◆ WHAT YOU HAVE TO DO:
Each line between the one holding "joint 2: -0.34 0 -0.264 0" and the end of the material below, both included, is to be transcribed word for word, with pictures left out.

##########

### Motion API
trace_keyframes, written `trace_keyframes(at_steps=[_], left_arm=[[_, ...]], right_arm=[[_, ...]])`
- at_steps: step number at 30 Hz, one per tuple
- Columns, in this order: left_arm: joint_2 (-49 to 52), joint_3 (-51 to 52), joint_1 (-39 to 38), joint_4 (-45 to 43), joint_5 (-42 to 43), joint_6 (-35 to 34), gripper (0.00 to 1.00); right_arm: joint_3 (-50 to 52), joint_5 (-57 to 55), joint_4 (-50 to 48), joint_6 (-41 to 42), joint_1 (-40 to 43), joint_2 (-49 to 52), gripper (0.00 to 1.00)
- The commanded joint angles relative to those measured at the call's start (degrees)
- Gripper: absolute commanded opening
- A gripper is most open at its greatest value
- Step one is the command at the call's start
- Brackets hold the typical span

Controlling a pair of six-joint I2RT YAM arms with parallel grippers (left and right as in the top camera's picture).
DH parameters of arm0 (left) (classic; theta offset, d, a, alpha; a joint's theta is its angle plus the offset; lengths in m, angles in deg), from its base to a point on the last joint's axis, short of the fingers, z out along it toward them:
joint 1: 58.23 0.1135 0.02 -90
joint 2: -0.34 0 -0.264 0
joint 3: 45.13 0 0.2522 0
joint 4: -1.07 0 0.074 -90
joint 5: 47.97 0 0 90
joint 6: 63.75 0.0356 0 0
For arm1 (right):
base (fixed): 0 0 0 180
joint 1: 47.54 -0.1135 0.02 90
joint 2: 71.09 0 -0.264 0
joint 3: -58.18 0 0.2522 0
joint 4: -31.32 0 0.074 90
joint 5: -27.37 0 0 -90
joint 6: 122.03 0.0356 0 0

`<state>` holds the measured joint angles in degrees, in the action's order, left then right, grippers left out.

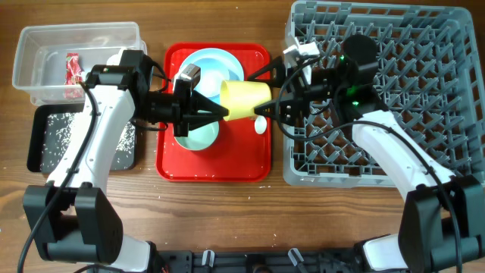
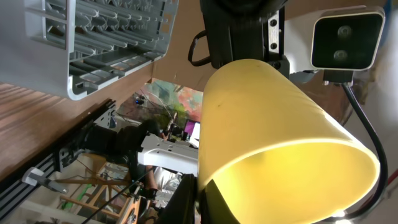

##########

◆ ANSWER:
joint 2: -0.34 0 -0.264 0
joint 3: 45.13 0 0.2522 0
joint 4: -1.07 0 0.074 -90
joint 5: 47.97 0 0 90
joint 6: 63.75 0.0356 0 0
For arm1 (right):
base (fixed): 0 0 0 180
joint 1: 47.54 -0.1135 0.02 90
joint 2: 71.09 0 -0.264 0
joint 3: -58.18 0 0.2522 0
joint 4: -31.32 0 0.074 90
joint 5: -27.37 0 0 -90
joint 6: 122.03 0.0356 0 0

`<state>` holds the measured joint angles in degrees, in the action's order, left then right, grippers left out.

That concludes the output for this exercise.